Ugh I don't know I have a lot of thoughts/feelings! But to be honest the more I'm writing it all down, the less thrilled I am about it. It all sounds like a lot of work; but I don't want to say "more work than it's worth" because I am spread pretty thin anyway and it's totally worth it, I obviously love my kids! And honestly, my biggest fear is that fear of regret I keep talking about.
Part of me wants to just throw caution to the wind, "try" for a couple of months, then give it up and let that time be the deciding factor (I don't want to be any older that 35 having a kid). The other part says this is a horrible idea and don't even try it!
I did mention it to hubs and though we haven't had a serious discussion, he said, "I don't think it's a good idea but I sure love practicing" which is his code for he wants unprotected BD with no P/O, ha!! I said, "try or do not try, there is no practicing!" -- he knows dang well that we're too fertile for it not to be risky!

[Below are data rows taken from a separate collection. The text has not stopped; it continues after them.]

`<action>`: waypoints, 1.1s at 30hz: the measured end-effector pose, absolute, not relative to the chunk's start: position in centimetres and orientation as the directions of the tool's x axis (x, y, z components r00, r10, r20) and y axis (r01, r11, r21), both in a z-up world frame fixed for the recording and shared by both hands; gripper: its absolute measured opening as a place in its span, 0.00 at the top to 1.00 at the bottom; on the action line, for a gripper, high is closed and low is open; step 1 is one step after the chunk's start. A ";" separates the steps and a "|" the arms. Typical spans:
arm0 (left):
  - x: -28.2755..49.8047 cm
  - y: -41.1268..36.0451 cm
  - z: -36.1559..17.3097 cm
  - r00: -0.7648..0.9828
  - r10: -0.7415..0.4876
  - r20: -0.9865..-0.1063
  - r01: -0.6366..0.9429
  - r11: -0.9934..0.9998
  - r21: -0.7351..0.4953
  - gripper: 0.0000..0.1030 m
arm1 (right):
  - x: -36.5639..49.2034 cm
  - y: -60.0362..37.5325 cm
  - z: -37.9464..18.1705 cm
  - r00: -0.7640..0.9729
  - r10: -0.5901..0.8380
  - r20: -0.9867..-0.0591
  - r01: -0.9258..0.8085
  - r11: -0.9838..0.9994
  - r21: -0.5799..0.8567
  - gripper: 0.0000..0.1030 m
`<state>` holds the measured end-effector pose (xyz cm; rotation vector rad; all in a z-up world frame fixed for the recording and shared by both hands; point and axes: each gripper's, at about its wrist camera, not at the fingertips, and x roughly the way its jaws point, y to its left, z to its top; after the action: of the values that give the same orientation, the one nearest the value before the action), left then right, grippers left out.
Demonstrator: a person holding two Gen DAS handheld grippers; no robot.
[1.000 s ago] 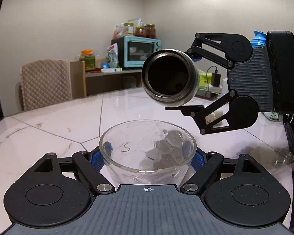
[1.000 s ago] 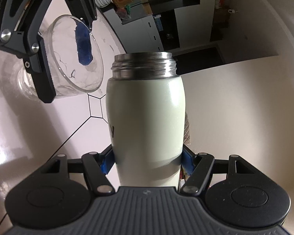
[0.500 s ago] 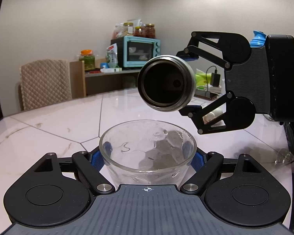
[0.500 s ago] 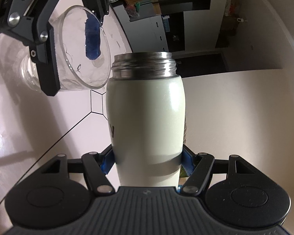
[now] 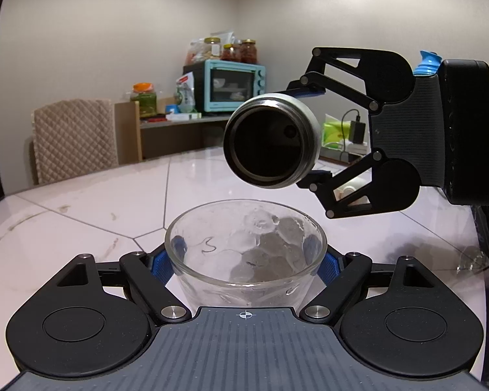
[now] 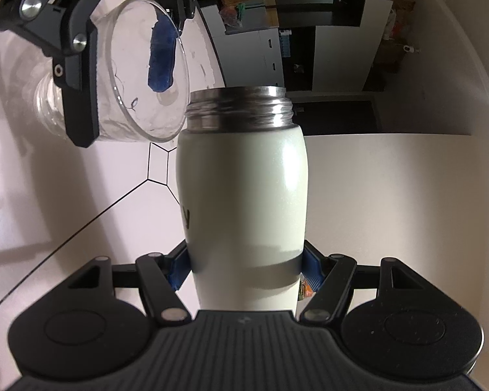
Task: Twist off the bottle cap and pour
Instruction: 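Tilt the bottle mouth over the glass with the right gripper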
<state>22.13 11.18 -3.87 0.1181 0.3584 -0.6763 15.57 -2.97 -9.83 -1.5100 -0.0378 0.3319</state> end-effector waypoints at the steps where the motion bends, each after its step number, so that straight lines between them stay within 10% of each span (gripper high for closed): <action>1: 22.2 11.2 -3.9 0.721 -0.591 -0.362 0.631 0.776 -0.009 0.15 | 15.6 -2.9 -9.8 0.955 0.238 -0.180 -0.191 0.024 -0.981 0.32; 33: 22.2 11.2 -4.2 0.721 -0.591 -0.361 0.632 0.775 -0.008 0.15 | 13.5 -3.7 -11.3 0.962 0.225 -0.154 -0.143 -0.063 -0.988 0.32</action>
<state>22.22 11.23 -4.16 0.1185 0.3580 -0.6774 13.51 -3.70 -11.32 -1.6061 -0.0638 0.3015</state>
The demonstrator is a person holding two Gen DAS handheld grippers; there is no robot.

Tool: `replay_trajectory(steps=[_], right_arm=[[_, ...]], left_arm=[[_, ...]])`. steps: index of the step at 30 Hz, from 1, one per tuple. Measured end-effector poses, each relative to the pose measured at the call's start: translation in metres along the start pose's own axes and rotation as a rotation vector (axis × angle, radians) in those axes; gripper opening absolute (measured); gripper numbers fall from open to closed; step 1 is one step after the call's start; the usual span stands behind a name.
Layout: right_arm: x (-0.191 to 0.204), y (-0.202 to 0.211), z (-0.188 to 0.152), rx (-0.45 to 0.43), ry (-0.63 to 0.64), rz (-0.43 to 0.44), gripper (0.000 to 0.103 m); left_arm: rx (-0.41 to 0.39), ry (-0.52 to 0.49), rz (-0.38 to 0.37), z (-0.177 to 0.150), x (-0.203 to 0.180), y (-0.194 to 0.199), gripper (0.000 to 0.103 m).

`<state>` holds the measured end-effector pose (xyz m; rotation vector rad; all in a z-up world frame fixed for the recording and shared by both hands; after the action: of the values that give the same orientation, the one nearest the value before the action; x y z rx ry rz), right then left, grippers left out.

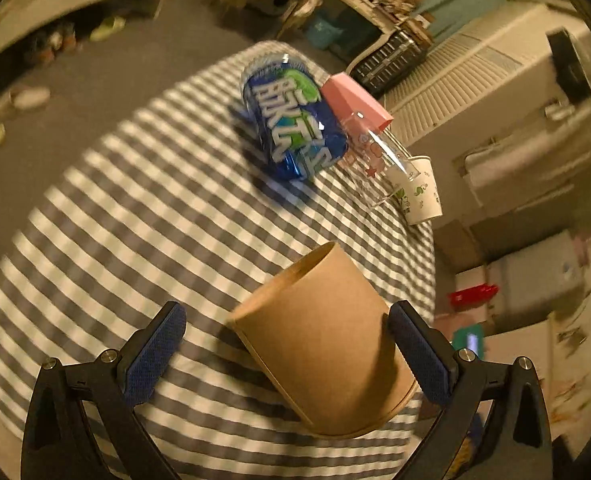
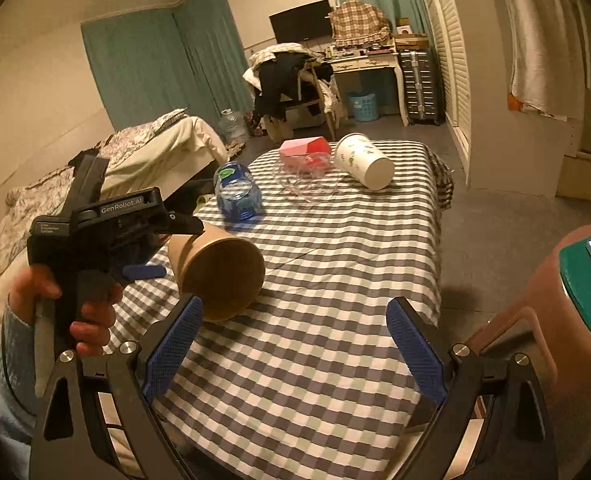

But we both also have a problem, and that problem is baby making BD is, for us, the best ever. It's super thrilling and awesome and therefore very tempting
Oh and last thing I will mention is I am going to get my tubes tied if ever we have a 4th. I'm considering doing it anyway but it would be an out of pocket cost and I don't think we can afford it. But wow I really hate having to play this "should we or shouldn't we do the baby thing one more time" game....it would be so easy to just not have to make that choice. Also BD would be so much better.
And for those new to my story, I can't take hormonal BC and my uterus is weird shaped so no IUD's for me. Hubs won't get snipped (not do I want him to).
Good grief this was a word vomit if I ever saw one.